Wenn Kommunen die Infrastruktur für „aktive Mobilität“schafften, werde sie auch genutzt – und der Autoanteil sinke. „In Kopenhagen sagt kaum jemand, dass er wegen der Umwelt oder der Gesundheit Fahrrad fährt – sondern weil es bequem und schnell ist.“
Preise rauf ...
Beide Experten erkennen in der Preisgestaltung des Autoverkehrs einen Effekt. Der einfachste Hebel dafür sind Parkgebühren. Die Kosten für das Straßenparken für Anwohner seien etwa oft „viel zu günstig für den Platz, den man beansprucht“, sagt Verkehrsforscher Fellendorf. „Für alle anderen Verwendungszwecke würde der Preis viel höher sein.“
Perner sieht in Kostensteigerungen vor allem „psychologische Effekte“am Werk: „Wenn ich um sechs Euro entweder mein Auto abstellen oder eine Tageskarte für die Öffis kaufen kann, fällt vielen die Entscheidung für die Öffis leichter.“Den „Rieseneffekt“sieht er in solchen Maßnahmen allerdings nicht, da seien Angebot und Sicherheit wichtiger.
... und Tempo runter
Wie schnell man mit dem Auto unterwegs ist, ist oft Gefühlssache: „In der tatsächlichen Reisezeit ist der Einfluss gering, in der Entscheidung der Verkehrsmittelwahl auf jeden Fall größer“, sagt Fellendorf über Tempolimits. Wer das Gefühl hat, in der Stadt stets „schleichen“zu müssen, wird eher andere Verkehrsmittel wählen – sofern es dort ein gutes Angebot gibt.
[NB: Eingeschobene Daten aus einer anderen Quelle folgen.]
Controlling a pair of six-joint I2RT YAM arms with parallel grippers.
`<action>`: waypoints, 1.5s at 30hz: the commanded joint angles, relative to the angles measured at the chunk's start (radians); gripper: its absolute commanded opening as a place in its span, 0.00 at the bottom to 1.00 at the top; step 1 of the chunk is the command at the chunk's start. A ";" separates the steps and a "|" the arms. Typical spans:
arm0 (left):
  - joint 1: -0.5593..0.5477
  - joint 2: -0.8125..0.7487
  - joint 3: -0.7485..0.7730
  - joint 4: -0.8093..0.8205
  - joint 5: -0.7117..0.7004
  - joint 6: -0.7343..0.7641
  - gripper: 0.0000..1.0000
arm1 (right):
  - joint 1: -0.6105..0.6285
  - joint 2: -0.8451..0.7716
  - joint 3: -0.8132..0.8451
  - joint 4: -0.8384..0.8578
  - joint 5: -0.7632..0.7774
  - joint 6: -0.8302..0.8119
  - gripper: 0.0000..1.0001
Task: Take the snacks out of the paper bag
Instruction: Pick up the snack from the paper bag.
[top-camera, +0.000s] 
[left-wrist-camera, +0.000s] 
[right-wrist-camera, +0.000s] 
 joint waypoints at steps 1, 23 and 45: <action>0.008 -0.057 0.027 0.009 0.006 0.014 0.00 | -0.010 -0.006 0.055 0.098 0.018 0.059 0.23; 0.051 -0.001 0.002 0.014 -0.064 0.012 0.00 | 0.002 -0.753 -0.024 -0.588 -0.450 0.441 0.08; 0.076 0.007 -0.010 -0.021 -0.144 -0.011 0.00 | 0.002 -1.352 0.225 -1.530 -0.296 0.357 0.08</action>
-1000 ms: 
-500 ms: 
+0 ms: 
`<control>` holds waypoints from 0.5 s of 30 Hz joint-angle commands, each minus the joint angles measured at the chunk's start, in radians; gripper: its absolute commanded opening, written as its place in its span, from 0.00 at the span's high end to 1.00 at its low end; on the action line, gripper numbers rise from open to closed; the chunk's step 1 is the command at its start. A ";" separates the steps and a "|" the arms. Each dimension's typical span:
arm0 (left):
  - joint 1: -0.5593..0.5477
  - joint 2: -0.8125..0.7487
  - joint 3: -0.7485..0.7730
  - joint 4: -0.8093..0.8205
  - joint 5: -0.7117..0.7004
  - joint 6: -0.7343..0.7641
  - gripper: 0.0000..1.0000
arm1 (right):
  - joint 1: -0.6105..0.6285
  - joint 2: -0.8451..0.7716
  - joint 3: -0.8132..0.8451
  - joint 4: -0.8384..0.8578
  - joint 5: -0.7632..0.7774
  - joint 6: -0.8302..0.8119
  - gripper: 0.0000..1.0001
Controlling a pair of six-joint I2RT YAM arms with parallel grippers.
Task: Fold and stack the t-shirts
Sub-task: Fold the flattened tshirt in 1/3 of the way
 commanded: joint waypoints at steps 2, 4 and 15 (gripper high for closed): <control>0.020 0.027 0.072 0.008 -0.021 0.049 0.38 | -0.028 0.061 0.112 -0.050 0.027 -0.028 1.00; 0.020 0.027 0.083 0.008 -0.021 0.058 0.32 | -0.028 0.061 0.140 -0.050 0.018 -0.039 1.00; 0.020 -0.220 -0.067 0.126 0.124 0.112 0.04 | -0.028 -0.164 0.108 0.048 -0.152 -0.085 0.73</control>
Perner erkennt in strengeren Tempolimits vor allem eine Möglichkeit, die Sicherheit für alle anderen Verkehrsteilnehmer zu erhöhen.
Grundvoraussetzung für all das ist freilich eine politische Entscheidung, den Autoverkehr in der Stadt zu reduzieren. Auch dann müssen alternative Angebote so gut ausgebaut sein, dass die Entscheidung gegen das Auto auch tatsächlich möglich ist. Beides ist weder einfach noch schnell umzusetzen.